Assuming that the test itself is administered perfectly, a tall order in light of the roadside conditions and other factors which generally undermine the reliability of DUI “tests” done in the field, several issues still swirl around the officer’s ability to accurately distinguish “distinct” nystagmus and to evaluate the suspect’s point of “maximum deviation.” In this phase of the test, the officer must distinguish between what might be termed regular “nystagmus” or involuntary jerking of the eye, and what can be labeled “distinct” nystagmus. The NHTSA officer training manual itself recognizes that most people will exhibit some visible “nystagmus” when the eye is held at maximum deviation. Therefore, the trick is to distinguish between what is “regular” or “normal” and what can be considered “distinct” or “unusual”. Since nystagmus will be naturally present the individual subject, it becomes a matter of evaluation and interpretation as to whether that nystagmus was in fact magnified by any type of central nervous system depressant, such as alcohol, in the person’s system. The test’s validity also relies on the officer’s ability to correctly identify the point of “maximum deviation” at the same time that he is administering the test in the field. The problem with this phase of the test is that it is open to the evaluation and judgment of each individual officer. Therefore, although the horizontal gaze nystagmus field sobriety test is presented as a scientific and objective “test”, it is deeply flawed for two reasons: (1) its administration cannot be effectively controlled or standardized when performed under conditions in the field and (2) the “results” it yields are completely subjective and susceptible to the varying perceptions and interpretations of individual officers.
Common Officer Mistakes
Any errors in the administration of the test will produce results which are not accurate or reliable indicators in a DUI investigation. For example, a common mistake called “looping” the stimulus may inadvertently cause the subject to display exactly the symptoms that the officer has been taught to look for in attempting to identify intoxication.
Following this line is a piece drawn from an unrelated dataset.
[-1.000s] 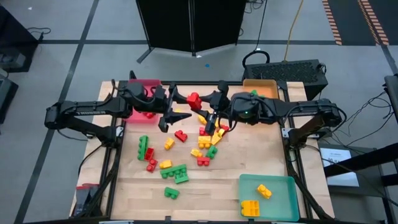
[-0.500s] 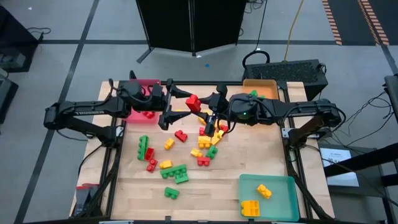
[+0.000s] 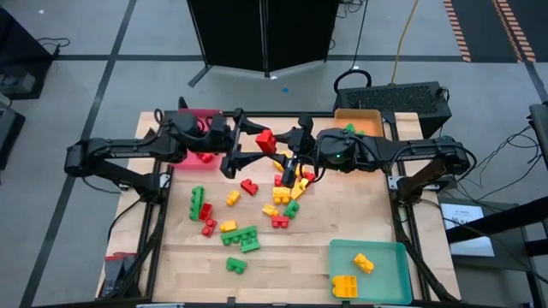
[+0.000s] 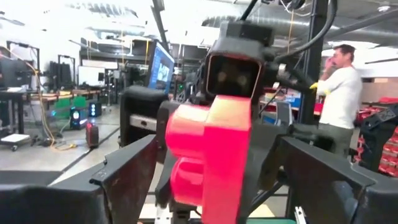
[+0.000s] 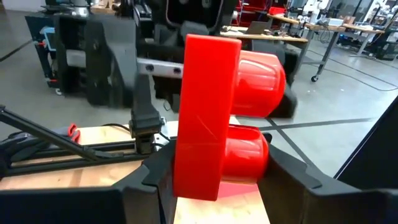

Common officer mistakes which call into question the reliability and accuracy of test results in include:
• moving the stimulus too quickly or too slowly on individual passes;
• holding the stimulus either closer than what is required or further away than what is required;
• not holding the stimulus for at least four seconds at that point of “maximum deviation” when looking for the presence of “distinct nystagmus”;
• and curving the stimulus upward, downward or around (also called “looping”) as it is being moved.
All of these mistakes by officers, mistakes which can easily occur when operating “under the influence” of conditions in the field, will actually produce just the results that the officer is looking for and may then falsely identify as indicators of alleged alcohol intoxication.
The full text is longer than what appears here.